While you are in a tech mood go read HandSpring's page and check out the Edge. Very cool, they got it thin enough. Now, cut 40% off the price and stuff a color screen on it and a dual or triple mode phone in it. And, of course, make sure it can get to the internet by WAP and/or dial-in or even DoCoMo's stripped down HTML. Then, procede to take over the world. Oh yeah, as Clay noted, make sure the damn thing can do AIM/ICQ and E-Mail. And make sure you can trade software/data by calling each other when you are out of Infra-red range.

6:33:00 PM by mark *
All kinds of interesting things happened today. There were trials and revelations and tribulations and all manner of fascinating thought. None of it had any impact on me, of course because I'm stuck between a rock and a hard place at work. I have a series of interrelated programs that I have been working on that do billing, customer data display and corporate reporting. I cunningly tried to do them all at once but I factored it all wrong.
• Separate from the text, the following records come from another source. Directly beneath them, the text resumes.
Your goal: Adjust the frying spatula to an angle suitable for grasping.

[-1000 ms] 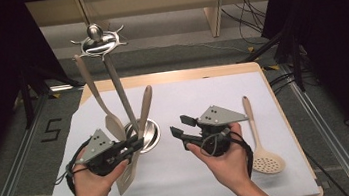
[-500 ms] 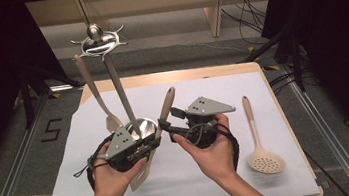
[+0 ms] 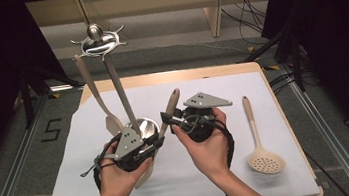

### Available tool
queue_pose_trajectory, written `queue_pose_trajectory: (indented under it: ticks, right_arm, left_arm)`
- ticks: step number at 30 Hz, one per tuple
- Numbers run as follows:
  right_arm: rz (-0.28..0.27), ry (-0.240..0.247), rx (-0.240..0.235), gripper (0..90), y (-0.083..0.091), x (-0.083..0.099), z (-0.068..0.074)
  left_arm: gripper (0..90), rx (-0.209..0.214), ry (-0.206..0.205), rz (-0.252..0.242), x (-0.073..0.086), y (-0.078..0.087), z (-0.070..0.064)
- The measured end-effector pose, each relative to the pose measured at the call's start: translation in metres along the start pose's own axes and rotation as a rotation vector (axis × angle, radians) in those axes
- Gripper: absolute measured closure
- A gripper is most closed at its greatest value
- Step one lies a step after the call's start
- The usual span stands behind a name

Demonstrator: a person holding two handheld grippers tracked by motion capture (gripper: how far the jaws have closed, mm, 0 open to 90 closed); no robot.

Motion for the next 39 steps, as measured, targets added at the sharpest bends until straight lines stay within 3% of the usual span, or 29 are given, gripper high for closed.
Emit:
queue_pose_trajectory:
  ticks: [2,6,8,9,10,13,16,18,22,25,27,28,32,36,37,39]
  right_arm:
    - [-0.001,-0.009,-0.011,69.3,0.001,0.0,0.0]
    - [-0.012,-0.088,-0.072,74.1,0.005,-0.005,0.003]
    - [-0.009,-0.036,-0.09,74.4,0.007,-0.008,0.004]
    - [-0.003,-0.023,-0.105,74.5,0.008,-0.009,0.006]
    - [-0.006,0.026,-0.131,74.5,0.011,-0.012,0.006]
    - [-0.02,0.109,-0.216,74.6,0.015,-0.017,0.003]
    - [-0.005,0.126,-0.319,74.8,0.019,-0.017,-0.001]
    - [0.022,0.116,-0.392,74.8,0.022,-0.014,-0.001]
    - [0.021,0.121,-0.468,74.8,0.025,-0.008,-0.003]
    - [0.015,0.113,-0.519,74.8,0.026,-0.004,0.001]
    - [0.012,0.122,-0.544,74.8,0.026,-0.004,0.002]
    - [0.027,0.099,-0.536,74.8,0.028,-0.003,0.004]
    - [0.003,0.128,-0.566,74.7,0.027,-0.004,0.007]
    - [0.009,0.093,-0.595,74.7,0.028,-0.004,0.01]
    - [0.01,0.085,-0.6,74.7,0.029,-0.004,0.011]
    - [0.003,0.073,-0.614,74.7,0.028,-0.004,0.012]
  left_arm:
    - [77.7,-0.001,-0.006,0.005,0.0,0.0,0.0]
    - [77.4,0.023,-0.03,0.004,-0.003,0.0,-0.001]
    - [75.5,0.057,-0.014,-0.006,-0.005,-0.001,0.0]
    - [73.0,0.108,0.001,-0.021,-0.009,0.001,0.003]
    - [64.3,0.144,0.018,-0.025,-0.011,0.002,0.005]
    - [52.1,0.237,0.067,-0.043,-0.017,0.009,0.01]
    - [47.9,0.326,0.126,-0.049,-0.019,0.014,0.013]
    - [47.5,0.375,0.139,-0.048,-0.021,0.016,0.012]
    - [47.3,0.474,0.17,-0.039,-0.022,0.013,0.005]
    - [49.5,0.493,0.196,-0.017,-0.021,0.01,-0.002]
    - [51.1,0.528,0.177,-0.026,-0.021,0.007,-0.004]
    - [52.7,0.527,0.176,-0.022,-0.021,0.007,-0.005]
    - [60.8,0.561,0.183,-0.034,-0.023,0.005,-0.008]
    - [71.3,0.541,0.205,-0.034,-0.024,0.007,-0.006]
    - [75.0,0.536,0.228,-0.03,-0.024,0.008,-0.006]
    - [75.5,0.529,0.226,-0.035,-0.025,0.01,-0.006]
Point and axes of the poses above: each handheld gripper's, and its own axes: y roughly backward along the jaws, x roughly out of its underside, z roughly to its left, the point moved 5 cm from there along -y, roughly forward along the jaws, and after that the axes turned 11 degrees about -z, right-handed, at the moved point
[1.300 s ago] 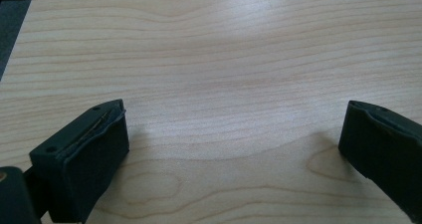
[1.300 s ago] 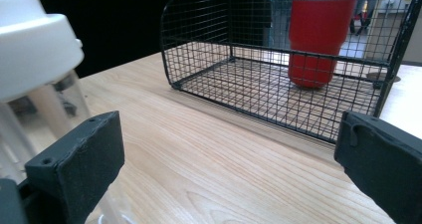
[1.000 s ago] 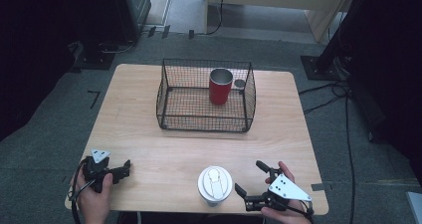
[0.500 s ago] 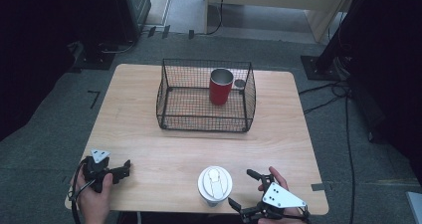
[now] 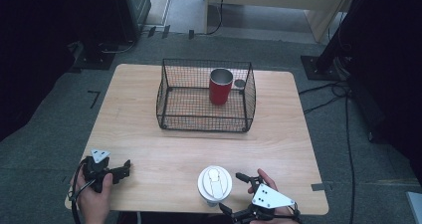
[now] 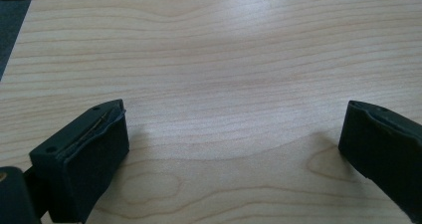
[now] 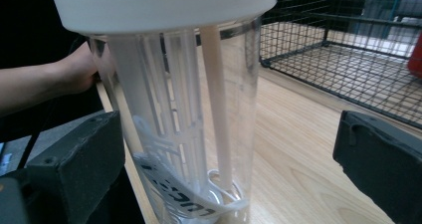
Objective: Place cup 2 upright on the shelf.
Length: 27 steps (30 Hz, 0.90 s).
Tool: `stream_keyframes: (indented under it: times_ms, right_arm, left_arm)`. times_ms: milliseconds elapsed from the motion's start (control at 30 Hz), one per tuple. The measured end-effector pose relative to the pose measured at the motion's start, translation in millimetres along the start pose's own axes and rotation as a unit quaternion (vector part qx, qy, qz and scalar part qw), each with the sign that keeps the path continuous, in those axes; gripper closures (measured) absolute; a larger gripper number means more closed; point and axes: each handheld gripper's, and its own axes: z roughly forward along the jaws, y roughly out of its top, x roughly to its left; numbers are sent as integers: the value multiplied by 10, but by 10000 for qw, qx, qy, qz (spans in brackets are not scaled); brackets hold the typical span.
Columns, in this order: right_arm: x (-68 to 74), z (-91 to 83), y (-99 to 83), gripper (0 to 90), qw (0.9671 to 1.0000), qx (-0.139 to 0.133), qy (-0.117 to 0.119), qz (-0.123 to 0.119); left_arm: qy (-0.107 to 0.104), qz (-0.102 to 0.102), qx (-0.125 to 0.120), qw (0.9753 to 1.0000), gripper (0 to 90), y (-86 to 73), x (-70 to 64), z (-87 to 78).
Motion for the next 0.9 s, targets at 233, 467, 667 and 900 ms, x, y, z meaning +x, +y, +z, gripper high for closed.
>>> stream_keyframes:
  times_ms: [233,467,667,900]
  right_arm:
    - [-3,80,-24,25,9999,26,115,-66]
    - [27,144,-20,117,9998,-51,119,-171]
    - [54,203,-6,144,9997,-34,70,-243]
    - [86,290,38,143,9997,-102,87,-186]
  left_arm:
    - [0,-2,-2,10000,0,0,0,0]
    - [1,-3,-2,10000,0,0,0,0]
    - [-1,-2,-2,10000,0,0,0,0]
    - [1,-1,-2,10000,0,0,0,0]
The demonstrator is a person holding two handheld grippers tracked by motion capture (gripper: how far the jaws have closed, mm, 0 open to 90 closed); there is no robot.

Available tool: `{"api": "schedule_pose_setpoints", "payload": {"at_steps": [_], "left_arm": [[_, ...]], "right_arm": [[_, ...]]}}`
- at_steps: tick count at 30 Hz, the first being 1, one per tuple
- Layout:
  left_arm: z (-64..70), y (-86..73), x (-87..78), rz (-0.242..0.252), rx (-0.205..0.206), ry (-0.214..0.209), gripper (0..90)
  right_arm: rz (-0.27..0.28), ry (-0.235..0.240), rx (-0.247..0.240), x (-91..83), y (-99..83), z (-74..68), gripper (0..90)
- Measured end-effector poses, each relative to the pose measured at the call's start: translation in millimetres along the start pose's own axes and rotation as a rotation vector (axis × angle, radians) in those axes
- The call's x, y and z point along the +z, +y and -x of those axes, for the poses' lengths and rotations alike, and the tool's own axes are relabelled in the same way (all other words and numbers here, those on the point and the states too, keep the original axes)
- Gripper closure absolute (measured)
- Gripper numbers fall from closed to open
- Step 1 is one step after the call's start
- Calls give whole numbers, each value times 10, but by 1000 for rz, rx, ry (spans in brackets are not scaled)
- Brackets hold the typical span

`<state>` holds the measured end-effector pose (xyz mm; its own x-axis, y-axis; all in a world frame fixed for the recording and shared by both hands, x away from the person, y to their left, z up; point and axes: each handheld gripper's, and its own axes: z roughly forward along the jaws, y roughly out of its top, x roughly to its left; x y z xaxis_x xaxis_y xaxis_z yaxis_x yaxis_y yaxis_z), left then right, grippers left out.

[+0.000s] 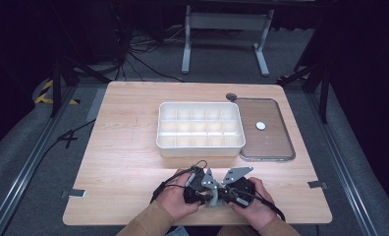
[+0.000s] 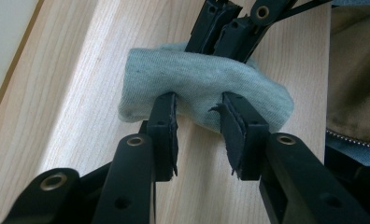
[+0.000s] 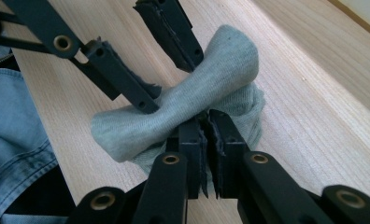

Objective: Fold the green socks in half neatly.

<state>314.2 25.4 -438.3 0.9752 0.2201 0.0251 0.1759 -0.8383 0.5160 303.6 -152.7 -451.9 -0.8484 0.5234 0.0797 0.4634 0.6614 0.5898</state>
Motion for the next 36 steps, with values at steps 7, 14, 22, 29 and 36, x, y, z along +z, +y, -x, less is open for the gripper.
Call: {"api": "schedule_pose_setpoints", "payload": {"at_steps": [7,14,22,29,36], "left_arm": [[38,26,24,3,24,22,631],[37,29,33,16,42,22,610],[15,49,-10,96,35,-22,577],[12,65,62,56,44,-19,553],[26,93,81,39,31,-32,550]], "right_arm": [[28,41,44,35,-31,62,871],[44,71,69,38,-55,102,872],[57,61,20,31,-72,82,866],[59,58,29,31,-82,84,864],[56,55,26,24,-85,84,843]]}}
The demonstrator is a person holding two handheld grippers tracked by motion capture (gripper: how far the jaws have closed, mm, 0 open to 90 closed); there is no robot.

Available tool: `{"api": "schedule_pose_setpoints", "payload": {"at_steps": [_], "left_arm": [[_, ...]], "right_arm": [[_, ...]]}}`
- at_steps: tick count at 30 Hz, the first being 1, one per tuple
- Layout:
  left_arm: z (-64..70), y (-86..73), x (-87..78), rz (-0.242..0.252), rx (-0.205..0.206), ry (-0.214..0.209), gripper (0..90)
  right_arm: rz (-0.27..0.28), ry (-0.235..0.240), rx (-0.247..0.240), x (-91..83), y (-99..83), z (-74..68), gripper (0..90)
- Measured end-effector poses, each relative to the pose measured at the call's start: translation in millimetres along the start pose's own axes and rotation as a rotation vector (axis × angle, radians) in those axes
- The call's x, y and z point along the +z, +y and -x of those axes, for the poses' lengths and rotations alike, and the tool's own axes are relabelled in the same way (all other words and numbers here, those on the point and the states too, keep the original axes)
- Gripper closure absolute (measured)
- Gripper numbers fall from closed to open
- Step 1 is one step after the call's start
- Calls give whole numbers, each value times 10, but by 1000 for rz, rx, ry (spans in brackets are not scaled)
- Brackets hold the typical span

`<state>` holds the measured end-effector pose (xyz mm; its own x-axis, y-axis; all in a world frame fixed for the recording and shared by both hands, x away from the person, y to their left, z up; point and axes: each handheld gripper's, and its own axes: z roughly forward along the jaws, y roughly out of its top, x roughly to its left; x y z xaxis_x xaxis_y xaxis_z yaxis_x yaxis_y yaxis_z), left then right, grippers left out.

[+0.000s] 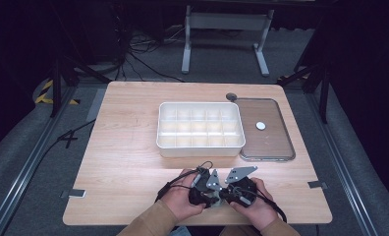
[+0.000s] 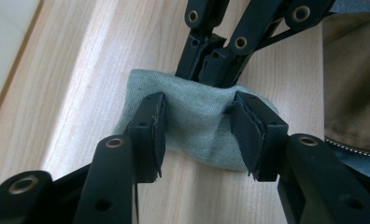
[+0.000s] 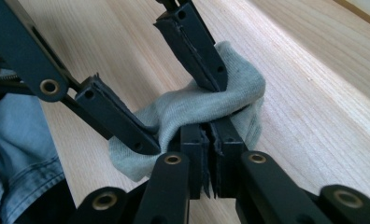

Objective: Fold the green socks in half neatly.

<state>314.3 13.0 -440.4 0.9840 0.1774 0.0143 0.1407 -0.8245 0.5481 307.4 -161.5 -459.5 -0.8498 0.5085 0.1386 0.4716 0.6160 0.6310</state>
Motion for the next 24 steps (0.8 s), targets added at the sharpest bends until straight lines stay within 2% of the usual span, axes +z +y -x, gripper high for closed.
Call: {"api": "schedule_pose_setpoints", "payload": {"at_steps": [2,4,5,7,9,12,15,19,20,23,24], "left_arm": [[14,8,7,-25,7,0,568],[17,9,30,-47,-3,-4,592],[14,10,42,-53,-2,-5,604],[24,17,85,-69,2,-5,611],[52,33,115,-74,-3,-9,601],[58,57,116,-61,5,-6,592],[57,58,118,-63,-2,-13,589],[61,66,121,-52,-1,-18,587],[61,66,120,-49,0,-17,586],[59,63,115,-41,-5,-16,585],[55,64,110,-33,-4,-9,585]], "right_arm": [[-30,-1,0,-63,5,19,767],[-44,1,10,-159,13,32,707],[-47,-13,10,-221,14,44,685],[-15,-22,9,-312,15,63,659],[18,-29,30,-406,22,69,653],[24,-60,30,-480,18,75,704],[-19,-79,40,-517,-23,107,800],[-98,-118,78,-432,-117,206,831],[-114,-113,98,-409,-138,230,835],[-123,-96,112,-358,-176,273,843],[-116,-67,112,-356,-176,275,857]]}}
Now my choices have devolved to continuing to do it all wrong but get something done on a deadline or refactor all the code and push everything back 2 weeks but waste no work...
Monday, March 12, 2001
11:22:00 PM by mark *
COMICS:
  • Scrubs may need looking at...
  • Silly Cone V I just like the name.
  • BakedBabies Err I just um like the oh uh name? And the evil thoughts behind it...
  • MooMooFever I have no idea what any one likes about the name but the art is the strange half cute half manga-style melange that creeps me out. Perfect for a comic that finds humor in odd places.
1:45:00 PM by mark *
Links for Later:

EQ + SW = "Luke, I am your crack!" This here may be the end of productivity as we know it today in the entire tech sector. Seriously. You stick Star Wars' huge fanbase together with EverQuest's zombie enducing gameplay and we are about to see a real tech sector slowdown.

ZVON For all your CSS pondering, this is the place to check out. Hit it with new browsers and see what extra fun there is to tinker with. I still like The House of Style too but I think ZVONmay be my new favorite for remembering all the goofiness in CSS.